Even though the evidence provided above from both international and local research literature clearly advocates the case for greater vulnerability of women from natural disasters; not much has been done to assess the post disaster impact of floods on women. Research studies have remained limited to rapid assessments or need assessments, post disaster impact have not been concentrated upon. In order to design long term sustainable gender sensitive recovery programs it is crucial to understand the post disaster impact of floods on women, keeping this in mind the present study “Social-Economic Impact of Flood in District Thatta: A Gendered Analysis” is a pioneering work in Pakistan in which SPDC’s researchers have gone a step ahead from other studies and have tried to assess the post disaster impact of one of the worst floods of the century.

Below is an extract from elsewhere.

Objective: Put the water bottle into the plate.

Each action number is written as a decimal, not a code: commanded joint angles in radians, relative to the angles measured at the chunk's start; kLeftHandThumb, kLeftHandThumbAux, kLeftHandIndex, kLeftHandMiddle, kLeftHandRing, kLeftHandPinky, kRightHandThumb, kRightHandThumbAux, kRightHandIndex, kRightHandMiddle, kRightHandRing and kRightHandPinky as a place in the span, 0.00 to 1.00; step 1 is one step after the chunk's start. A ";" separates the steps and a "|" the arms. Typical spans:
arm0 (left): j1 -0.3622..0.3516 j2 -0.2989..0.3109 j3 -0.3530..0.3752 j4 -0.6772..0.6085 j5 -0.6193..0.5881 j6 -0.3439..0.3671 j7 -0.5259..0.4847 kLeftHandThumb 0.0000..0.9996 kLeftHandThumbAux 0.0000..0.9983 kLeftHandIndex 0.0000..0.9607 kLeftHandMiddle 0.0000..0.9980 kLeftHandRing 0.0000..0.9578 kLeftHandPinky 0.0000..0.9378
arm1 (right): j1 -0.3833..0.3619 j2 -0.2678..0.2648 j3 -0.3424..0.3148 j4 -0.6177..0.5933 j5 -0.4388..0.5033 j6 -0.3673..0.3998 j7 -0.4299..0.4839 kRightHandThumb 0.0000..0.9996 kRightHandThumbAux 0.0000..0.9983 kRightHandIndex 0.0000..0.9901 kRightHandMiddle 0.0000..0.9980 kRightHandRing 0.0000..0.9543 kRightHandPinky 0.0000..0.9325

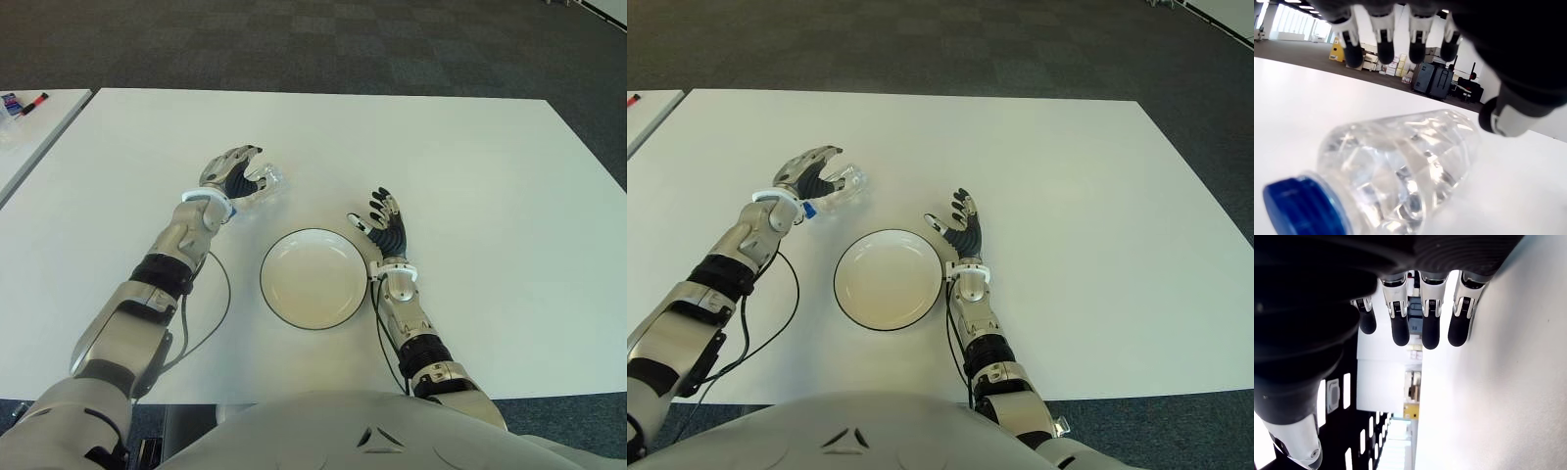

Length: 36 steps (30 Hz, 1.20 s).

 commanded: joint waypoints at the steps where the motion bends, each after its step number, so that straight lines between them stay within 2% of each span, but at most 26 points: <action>1: -0.009 0.002 -0.010 0.015 -0.008 -0.006 -0.020 0.48 0.50 0.00 0.01 0.03 0.13 | 0.025 0.025 0.003 0.045 -0.005 0.047 -0.002 0.44 0.72 0.10 0.16 0.17 0.21; 9: -0.022 -0.002 -0.026 0.041 0.001 0.003 -0.030 0.46 0.50 0.00 0.01 0.03 0.12 | 0.023 0.026 0.003 0.048 -0.007 0.047 -0.004 0.44 0.72 0.10 0.16 0.16 0.20; 24: -0.103 -0.016 -0.103 0.176 0.027 0.049 -0.108 0.36 0.49 0.00 0.01 0.02 0.09 | 0.029 0.030 0.002 0.036 -0.001 0.053 -0.002 0.45 0.72 0.10 0.17 0.18 0.22; 36: -0.123 -0.032 -0.138 0.216 0.026 0.068 -0.118 0.37 0.49 0.00 0.02 0.03 0.09 | 0.027 0.031 0.000 0.033 0.003 0.057 -0.002 0.46 0.72 0.10 0.17 0.18 0.23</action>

Furthermore, research has shown that despite obstacles faced by women, they are already developing effective coping strategies which include adapting their farming practices. Literature such as (WEDO, 2003; Gurung et al., 2006; Mitchell et al., 2007) pointed out that women are very knowledgeable and experienced with regards to coping with climate related impacts. They are aware of their needs and are very innovative in the face of change. Communities on the frontline in adapting to the effects of natural disasters need but so far often lack, adequate information about climate change and adaptation strategies. Due to the women’s lower literacy levels in many regions, and other barriers to accessing information, such as culture, it is vital that women’s needs are addressed in efforts to provide necessary information. [43]

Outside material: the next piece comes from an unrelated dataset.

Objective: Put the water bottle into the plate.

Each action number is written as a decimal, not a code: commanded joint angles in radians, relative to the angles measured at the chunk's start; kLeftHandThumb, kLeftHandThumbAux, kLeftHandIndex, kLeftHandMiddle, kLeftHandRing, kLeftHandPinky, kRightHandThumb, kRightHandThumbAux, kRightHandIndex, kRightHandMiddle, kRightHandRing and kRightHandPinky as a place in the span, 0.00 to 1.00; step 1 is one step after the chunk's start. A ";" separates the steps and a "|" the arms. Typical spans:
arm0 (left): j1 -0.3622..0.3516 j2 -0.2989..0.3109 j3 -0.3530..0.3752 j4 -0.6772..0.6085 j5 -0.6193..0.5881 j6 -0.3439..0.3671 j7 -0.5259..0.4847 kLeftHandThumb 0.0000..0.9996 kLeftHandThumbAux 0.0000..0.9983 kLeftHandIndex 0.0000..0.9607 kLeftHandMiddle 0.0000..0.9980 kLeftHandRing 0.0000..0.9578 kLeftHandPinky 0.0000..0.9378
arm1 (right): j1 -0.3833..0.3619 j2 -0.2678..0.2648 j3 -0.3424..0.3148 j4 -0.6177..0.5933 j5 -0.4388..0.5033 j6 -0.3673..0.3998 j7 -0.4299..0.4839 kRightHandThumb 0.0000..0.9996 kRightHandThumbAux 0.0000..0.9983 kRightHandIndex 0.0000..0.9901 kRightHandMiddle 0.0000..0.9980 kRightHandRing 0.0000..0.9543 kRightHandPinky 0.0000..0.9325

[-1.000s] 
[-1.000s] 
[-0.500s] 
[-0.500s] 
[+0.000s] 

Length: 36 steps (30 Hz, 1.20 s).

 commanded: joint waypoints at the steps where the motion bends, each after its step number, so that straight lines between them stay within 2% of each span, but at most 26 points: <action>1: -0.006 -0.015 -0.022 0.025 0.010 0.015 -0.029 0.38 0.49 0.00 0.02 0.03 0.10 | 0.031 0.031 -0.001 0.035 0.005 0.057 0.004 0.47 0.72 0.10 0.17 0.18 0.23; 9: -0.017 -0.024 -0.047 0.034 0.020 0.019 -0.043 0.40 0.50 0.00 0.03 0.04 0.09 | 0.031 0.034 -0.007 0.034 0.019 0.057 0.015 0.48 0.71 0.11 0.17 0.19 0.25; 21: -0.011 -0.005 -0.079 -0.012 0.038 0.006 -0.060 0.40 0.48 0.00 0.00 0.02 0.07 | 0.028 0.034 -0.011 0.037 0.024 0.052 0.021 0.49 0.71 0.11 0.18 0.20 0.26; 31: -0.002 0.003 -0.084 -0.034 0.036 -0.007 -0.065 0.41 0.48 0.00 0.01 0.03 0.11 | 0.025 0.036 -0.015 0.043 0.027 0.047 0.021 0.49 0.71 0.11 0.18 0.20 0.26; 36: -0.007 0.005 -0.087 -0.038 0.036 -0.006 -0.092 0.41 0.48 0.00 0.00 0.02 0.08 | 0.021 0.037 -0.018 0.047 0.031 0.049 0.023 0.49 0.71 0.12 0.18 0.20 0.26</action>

Ariyabandu and Wickramasighe (2005:26) suggest that although women are often more vulnerable to disasters than men (owing to conventional gender responsibilities and relations) however they are not just helpless victims as often represented. Women have valuable knowledge and experience in coping with disasters. Yet these strengths and capabilities of women are often ignored in policy decisions and in mitigation, thereby, allowing these valuable resources to go to waste and sometimes creating dependency situations. Ignorance of gender differences in the past has led to insensitive and ineffective relief operations that have not been able to target women’s needs and their potential to assist in mitigation and relief work. [44] Hence this research is also important because not all is gloomy, as international research has suggested that in developing countries already experiencing negative effects of climate change, women have been identified as particularly adaptive and innovative, therefore the current research study shall play a valuable role in making policy makers better understand the long term issues of Pakistani women in particular and identify their strengths and weaknesses.

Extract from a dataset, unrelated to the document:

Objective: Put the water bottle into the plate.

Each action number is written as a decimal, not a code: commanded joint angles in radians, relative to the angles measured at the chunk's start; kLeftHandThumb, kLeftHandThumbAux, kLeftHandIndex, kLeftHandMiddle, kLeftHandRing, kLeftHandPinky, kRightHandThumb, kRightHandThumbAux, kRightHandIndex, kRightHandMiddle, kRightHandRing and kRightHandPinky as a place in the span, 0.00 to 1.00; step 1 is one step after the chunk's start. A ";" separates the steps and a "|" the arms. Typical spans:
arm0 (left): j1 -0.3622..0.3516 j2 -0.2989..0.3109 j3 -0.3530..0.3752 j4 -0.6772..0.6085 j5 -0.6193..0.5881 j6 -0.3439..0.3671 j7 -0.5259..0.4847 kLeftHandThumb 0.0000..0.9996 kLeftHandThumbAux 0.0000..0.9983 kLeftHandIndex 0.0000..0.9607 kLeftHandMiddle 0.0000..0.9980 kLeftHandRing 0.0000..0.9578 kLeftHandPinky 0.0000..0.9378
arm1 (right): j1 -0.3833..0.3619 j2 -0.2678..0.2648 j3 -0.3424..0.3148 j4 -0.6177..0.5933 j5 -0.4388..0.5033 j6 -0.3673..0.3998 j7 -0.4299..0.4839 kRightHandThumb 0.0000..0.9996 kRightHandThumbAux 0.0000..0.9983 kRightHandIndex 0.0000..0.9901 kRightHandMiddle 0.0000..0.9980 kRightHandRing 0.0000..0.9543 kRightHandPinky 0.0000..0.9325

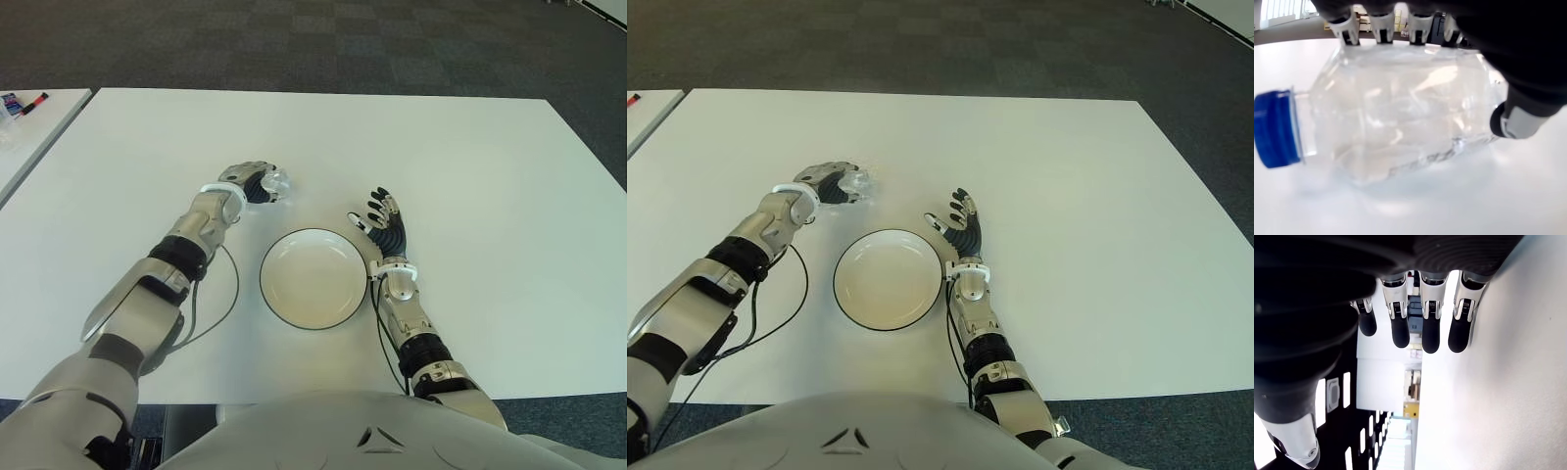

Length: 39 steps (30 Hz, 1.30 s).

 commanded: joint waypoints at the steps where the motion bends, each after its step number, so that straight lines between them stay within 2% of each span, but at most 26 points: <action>1: 0.014 0.010 -0.013 -0.006 0.008 0.001 -0.048 0.41 0.48 0.00 0.00 0.02 0.07 | 0.021 0.037 -0.012 0.043 0.023 0.049 0.008 0.49 0.71 0.12 0.18 0.20 0.26; 5: 0.011 0.010 -0.014 -0.007 0.010 0.006 -0.066 0.40 0.48 0.00 0.00 0.00 0.05 | 0.020 0.038 -0.015 0.046 0.023 0.049 0.009 0.49 0.71 0.12 0.18 0.20 0.27; 20: -0.040 -0.007 -0.031 0.062 0.016 0.043 -0.177 0.40 0.43 0.00 0.00 0.00 0.08 | 0.014 0.040 -0.027 0.055 0.026 0.040 0.007 0.47 0.72 0.12 0.18 0.20 0.27; 27: -0.060 -0.006 -0.050 0.094 0.024 0.024 -0.165 0.41 0.39 0.00 0.00 0.00 0.06 | 0.009 0.045 -0.039 0.057 0.035 0.035 -0.004 0.47 0.73 0.12 0.18 0.21 0.29; 39: -0.084 0.009 -0.073 0.134 0.042 -0.020 -0.161 0.47 0.37 0.00 0.00 0.00 0.05 | 0.004 0.062 -0.064 0.048 0.076 0.015 -0.009 0.53 0.73 0.13 0.19 0.23 0.30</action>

Taking the above into consideration, SPDC has designed a gender sensitive research study to determine the impact of the 2010 flood of Thatta. A gender sensitive primary survey is vital in helping identify Gender gaps, hence SPDC researchers created separate questionnaires for men and women. The study helps understand the differences in the socio-economic impact of the flood on women, men, girls and boys. This includes gathering gender sensitive data on the sectors of education, health, economic, flood coping capability and the overall impact of the flood. In order to assess and evaluate the effect of flood on the household welfare and behavior, the study collects individual and household information from both male and female respondents separately, making use of gender sensitive approaches which in the past have been limited to needs assessments or rapid assessment studies.